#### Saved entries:
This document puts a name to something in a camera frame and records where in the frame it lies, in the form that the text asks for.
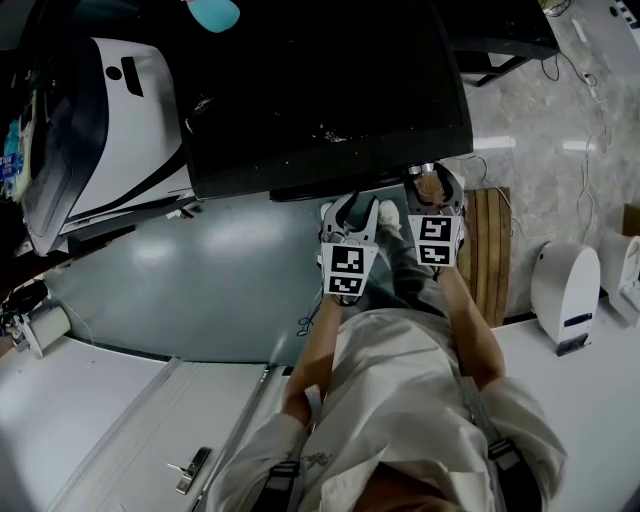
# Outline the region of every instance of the gray pants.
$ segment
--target gray pants
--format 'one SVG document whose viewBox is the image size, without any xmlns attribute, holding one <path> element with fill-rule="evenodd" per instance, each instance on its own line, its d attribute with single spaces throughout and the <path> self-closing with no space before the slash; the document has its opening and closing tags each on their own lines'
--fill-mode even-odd
<svg viewBox="0 0 640 512">
<path fill-rule="evenodd" d="M 385 308 L 415 309 L 447 318 L 440 285 L 431 267 L 418 265 L 416 251 L 394 228 L 380 228 L 376 235 L 380 255 L 391 269 L 394 294 L 369 279 L 355 306 L 343 308 L 343 320 L 364 311 Z"/>
</svg>

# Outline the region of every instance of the forearm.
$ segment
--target forearm
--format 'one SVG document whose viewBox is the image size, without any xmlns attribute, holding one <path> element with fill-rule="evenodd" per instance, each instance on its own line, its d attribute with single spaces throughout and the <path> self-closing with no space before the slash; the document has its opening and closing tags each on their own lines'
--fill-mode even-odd
<svg viewBox="0 0 640 512">
<path fill-rule="evenodd" d="M 453 341 L 465 375 L 473 377 L 479 389 L 505 376 L 500 345 L 482 318 L 458 269 L 440 272 L 440 283 L 449 308 Z"/>
<path fill-rule="evenodd" d="M 311 337 L 285 387 L 283 412 L 300 420 L 303 425 L 308 424 L 311 418 L 305 390 L 317 385 L 323 400 L 329 390 L 341 315 L 335 297 L 326 295 L 316 315 Z"/>
</svg>

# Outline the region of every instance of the gray floor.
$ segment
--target gray floor
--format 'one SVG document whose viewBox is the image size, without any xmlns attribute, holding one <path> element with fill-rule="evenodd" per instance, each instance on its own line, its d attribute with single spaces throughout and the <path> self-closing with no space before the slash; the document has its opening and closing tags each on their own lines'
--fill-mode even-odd
<svg viewBox="0 0 640 512">
<path fill-rule="evenodd" d="M 598 86 L 590 90 L 560 57 L 557 82 L 533 61 L 487 87 L 466 87 L 489 181 L 478 159 L 447 162 L 467 188 L 511 187 L 509 314 L 530 308 L 532 265 L 544 243 L 597 247 L 607 226 L 619 228 L 622 206 L 640 202 L 640 51 L 626 27 L 611 32 L 624 21 L 610 17 L 606 2 L 576 2 L 551 23 L 562 51 Z M 545 67 L 555 76 L 552 61 Z M 591 227 L 587 195 L 577 210 L 587 142 Z M 402 203 L 398 189 L 377 195 Z M 150 221 L 47 280 L 96 341 L 195 360 L 291 363 L 304 340 L 297 321 L 320 288 L 319 203 L 276 204 L 263 194 L 209 201 L 193 220 Z M 75 333 L 88 338 L 72 317 Z"/>
</svg>

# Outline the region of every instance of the white shirt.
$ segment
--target white shirt
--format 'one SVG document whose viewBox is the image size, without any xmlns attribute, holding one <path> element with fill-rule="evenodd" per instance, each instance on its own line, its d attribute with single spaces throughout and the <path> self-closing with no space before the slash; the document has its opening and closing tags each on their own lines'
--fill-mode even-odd
<svg viewBox="0 0 640 512">
<path fill-rule="evenodd" d="M 380 462 L 435 485 L 466 511 L 494 510 L 487 442 L 470 422 L 450 340 L 446 320 L 418 311 L 369 311 L 342 325 L 331 389 L 302 449 L 300 512 L 351 510 Z M 511 378 L 492 382 L 481 397 L 496 428 L 527 459 L 546 508 L 566 453 L 541 407 Z M 290 416 L 270 418 L 213 483 L 207 511 L 253 503 L 269 470 L 305 435 Z"/>
</svg>

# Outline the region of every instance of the white door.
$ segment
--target white door
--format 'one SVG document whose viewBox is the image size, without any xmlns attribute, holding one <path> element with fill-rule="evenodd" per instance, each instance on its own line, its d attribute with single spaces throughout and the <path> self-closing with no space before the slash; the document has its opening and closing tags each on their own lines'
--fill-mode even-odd
<svg viewBox="0 0 640 512">
<path fill-rule="evenodd" d="M 51 512 L 190 512 L 258 389 L 264 365 L 169 363 L 98 444 Z M 186 494 L 181 473 L 201 447 L 212 452 Z"/>
</svg>

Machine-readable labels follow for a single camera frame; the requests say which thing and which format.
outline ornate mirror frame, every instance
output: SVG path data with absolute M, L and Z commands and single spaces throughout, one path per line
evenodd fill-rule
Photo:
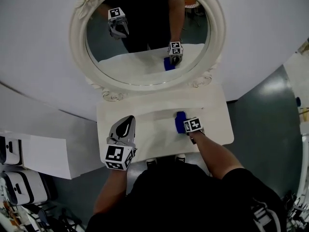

#### Task:
Strip the images and reproduce the remaining records precisely.

#### Response area:
This document puts a name to something in a camera frame and records where in the frame it lies, in the form that the text asks for.
# Outline the region of every instance of the gray pants.
$ segment
--target gray pants
--format 'one SVG document whose viewBox is the image size, without any xmlns attribute, holding one <path> element with fill-rule="evenodd" per instance, each instance on its own line, its d attribute with single spaces throughout and the <path> self-closing with no space before the slash; the document has its opening and closing tags each on their own lines'
--fill-mode even-odd
<svg viewBox="0 0 640 512">
<path fill-rule="evenodd" d="M 385 308 L 415 309 L 447 318 L 440 285 L 431 267 L 418 265 L 416 251 L 394 228 L 380 228 L 376 235 L 380 255 L 391 269 L 394 294 L 369 279 L 355 306 L 343 308 L 343 320 L 364 311 Z"/>
</svg>

# Outline the region of every instance of the forearm.
$ segment
--target forearm
--format 'one SVG document whose viewBox is the image size, without any xmlns attribute, holding one <path> element with fill-rule="evenodd" per instance, each instance on its own line, its d attribute with single spaces throughout and the <path> self-closing with no space before the slash; the document has its opening and closing tags each on their own lines'
--fill-mode even-odd
<svg viewBox="0 0 640 512">
<path fill-rule="evenodd" d="M 453 341 L 465 375 L 473 377 L 479 389 L 505 376 L 500 345 L 482 318 L 458 269 L 440 272 L 440 283 L 449 308 Z"/>
<path fill-rule="evenodd" d="M 311 337 L 285 387 L 283 412 L 300 420 L 303 425 L 308 424 L 311 418 L 305 390 L 317 385 L 323 400 L 329 390 L 341 315 L 335 297 L 326 295 L 316 315 Z"/>
</svg>

# Outline the region of every instance of the gray floor.
$ segment
--target gray floor
--format 'one SVG document whose viewBox is the image size, without any xmlns attribute, holding one <path> element with fill-rule="evenodd" per instance, each instance on its own line, its d attribute with single spaces throughout and the <path> self-closing with no space before the slash; the document has its opening and closing tags each on their own lines'
--fill-mode even-odd
<svg viewBox="0 0 640 512">
<path fill-rule="evenodd" d="M 598 86 L 590 90 L 560 57 L 557 82 L 533 61 L 487 87 L 466 87 L 489 181 L 478 159 L 447 162 L 467 188 L 511 187 L 509 314 L 530 308 L 532 265 L 544 243 L 597 247 L 607 226 L 619 228 L 622 206 L 640 202 L 640 51 L 626 27 L 611 32 L 624 21 L 610 17 L 606 2 L 576 2 L 551 23 L 562 51 Z M 545 67 L 555 76 L 552 61 Z M 591 227 L 587 195 L 577 210 L 587 142 Z M 402 203 L 398 189 L 377 195 Z M 150 221 L 47 280 L 96 341 L 195 360 L 291 363 L 304 340 L 297 321 L 320 288 L 319 203 L 276 204 L 263 194 L 209 201 L 193 220 Z M 75 333 L 88 338 L 72 317 Z"/>
</svg>

# Outline the region of every instance of the white shirt.
$ segment
--target white shirt
--format 'one SVG document whose viewBox is the image size, without any xmlns attribute, holding one <path> element with fill-rule="evenodd" per instance, each instance on its own line, its d attribute with single spaces throughout and the <path> self-closing with no space before the slash; the document has its opening and closing tags each on their own lines'
--fill-mode even-odd
<svg viewBox="0 0 640 512">
<path fill-rule="evenodd" d="M 380 462 L 435 485 L 466 511 L 494 510 L 487 442 L 470 422 L 450 340 L 446 320 L 418 311 L 369 311 L 342 325 L 331 389 L 302 449 L 300 512 L 351 510 Z M 511 378 L 492 382 L 481 397 L 496 428 L 527 459 L 546 508 L 566 453 L 541 407 Z M 290 416 L 270 418 L 213 483 L 207 511 L 253 503 L 269 470 L 305 435 Z"/>
</svg>

# Outline the region of every instance of the white door.
$ segment
--target white door
--format 'one SVG document whose viewBox is the image size, without any xmlns attribute, holding one <path> element with fill-rule="evenodd" per instance, each instance on its own line, its d attribute with single spaces throughout and the <path> self-closing with no space before the slash; the document has its opening and closing tags each on their own lines'
--fill-mode even-odd
<svg viewBox="0 0 640 512">
<path fill-rule="evenodd" d="M 51 512 L 190 512 L 258 389 L 264 365 L 169 363 L 98 444 Z M 186 494 L 181 473 L 201 447 L 212 452 Z"/>
</svg>

Machine-readable labels follow for a single camera frame; the requests say which thing and which format.
outline ornate mirror frame, every instance
output: SVG path data with absolute M, L and Z commands and single spaces throughout, one path per line
evenodd fill-rule
Photo:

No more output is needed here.